Este cenário levou os principais bancos centrais do mundo a trocarem parte de suas reservas internacionais do dólar para o ouro, buscando maior segurança e estabilidade.
Queda histórica no sistema SWIFT
O efeito prático dessa mudança foi significativo. No ano passado, a participação do dólar nas transações financeiras da rede SWIFT, sediada na Bélgica, caiu para 46,7%, contra 50,2% em 2024. Este declínio marca o fim da hegemonia absoluta do dólar no sistema financeiro internacional.
O sistema SWIFT (Society for Worldwide Interbank Financial Telecommunication) foi criado em 1973 em Bruxelas para permitir a troca de informações bancárias e transferências financeiras entre instituições financeiras globais. É controlado pelos bancos centrais de diversos países, incluindo Estados Unidos, Alemanha, França e Japão.
Contexto geopolítico e alternativas ao SWIFT
Quando a Rússia invadiu a Ucrânia em fevereiro de 2022, os países membros da OTAN responderam com sanções financeiras, incluindo o bloqueio de bancos russos no SWIFT. Como resposta, o Banco Central da Rússia desenvolveu o Sistema de Transferência de Mensagens Financeiras (SPFS), uma alternativa ao SWIFT que tem funcionado e redirecionado fluxos comerciais para China e países fora da órbita da OTAN.
Desvalorização acentuada do dólar
Tomando como base a posse de Trump em 20 de janeiro de 2025, o dólar tem apresentado perdas significativas frente à maioria das moedas globais:
- Euro: avanço de 12,60% em um ano
- Libra esterlina: avanço de 9,05%
- Real brasileiro: valorização de 11,85%
- Franco suíço: dólar caiu 12,72%
- Peso mexicano: queda de 14,15%
- Dólar australiano: queda de 7,77%
- Yuan chinês: queda de 4,32%
O ouro, por sua vez, valorizou impressionantes 74,35% no mesmo período, refletindo a desconfiança crescente dos países em relação ao dólar. A desvalorização da moeda americana funciona como um serviço auxiliar do tarifaço, freando importações e estimulando exportações dos Estados Unidos.
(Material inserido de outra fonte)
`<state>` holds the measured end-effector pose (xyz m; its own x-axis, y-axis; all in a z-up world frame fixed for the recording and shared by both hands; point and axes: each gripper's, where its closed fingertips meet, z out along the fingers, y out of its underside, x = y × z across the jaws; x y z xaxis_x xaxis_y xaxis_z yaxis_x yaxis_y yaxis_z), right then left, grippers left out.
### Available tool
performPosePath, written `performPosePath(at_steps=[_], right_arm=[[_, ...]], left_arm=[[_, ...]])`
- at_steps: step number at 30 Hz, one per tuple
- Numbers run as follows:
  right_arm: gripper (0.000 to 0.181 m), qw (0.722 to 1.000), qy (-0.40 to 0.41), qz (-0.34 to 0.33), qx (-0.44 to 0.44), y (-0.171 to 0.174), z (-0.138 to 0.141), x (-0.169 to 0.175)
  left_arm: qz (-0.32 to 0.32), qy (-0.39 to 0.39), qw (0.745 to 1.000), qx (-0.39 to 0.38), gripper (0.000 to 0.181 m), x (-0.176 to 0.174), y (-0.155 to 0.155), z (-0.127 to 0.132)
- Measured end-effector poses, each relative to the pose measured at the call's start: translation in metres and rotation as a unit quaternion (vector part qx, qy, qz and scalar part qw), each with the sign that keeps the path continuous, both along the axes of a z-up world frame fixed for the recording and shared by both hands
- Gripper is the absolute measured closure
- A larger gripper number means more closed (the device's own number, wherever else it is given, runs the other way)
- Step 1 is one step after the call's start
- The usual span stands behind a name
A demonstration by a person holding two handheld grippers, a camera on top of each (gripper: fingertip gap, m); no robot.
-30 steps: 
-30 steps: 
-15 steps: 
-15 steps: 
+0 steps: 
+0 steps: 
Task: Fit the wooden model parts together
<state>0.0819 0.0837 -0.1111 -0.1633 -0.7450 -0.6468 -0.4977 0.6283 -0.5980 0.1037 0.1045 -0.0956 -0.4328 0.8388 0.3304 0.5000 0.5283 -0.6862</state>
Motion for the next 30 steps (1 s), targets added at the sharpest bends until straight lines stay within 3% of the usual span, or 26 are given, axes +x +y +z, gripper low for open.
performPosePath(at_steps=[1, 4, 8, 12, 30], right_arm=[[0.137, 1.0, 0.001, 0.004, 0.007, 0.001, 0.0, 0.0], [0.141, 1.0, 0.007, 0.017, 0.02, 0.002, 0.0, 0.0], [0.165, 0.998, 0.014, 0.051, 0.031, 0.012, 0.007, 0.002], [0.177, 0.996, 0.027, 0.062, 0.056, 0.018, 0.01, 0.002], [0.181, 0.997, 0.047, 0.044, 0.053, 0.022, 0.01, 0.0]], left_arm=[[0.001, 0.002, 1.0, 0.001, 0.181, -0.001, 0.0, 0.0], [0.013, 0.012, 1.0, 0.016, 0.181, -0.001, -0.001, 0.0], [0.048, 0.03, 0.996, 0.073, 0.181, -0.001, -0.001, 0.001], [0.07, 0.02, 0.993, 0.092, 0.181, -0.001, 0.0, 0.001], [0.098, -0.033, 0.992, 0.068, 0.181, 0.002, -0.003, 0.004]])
Ganhos expressivos do dólar ocorreram apenas contra a lira turca (21,47%) e o peso argentino (36,31%), economias com problemas estruturais específicos. Enquanto isso, a prata chegou a ganhar mais de 200%, o barril de Brent desvalorizou 17,30% em dólar, e o Contrato C do Café na Bolsa de Mercadorias de Nova Iorque subiu apenas 0,79%, contrastando com a alta de 15,94% no preço do boi gordo negociado em Chicago.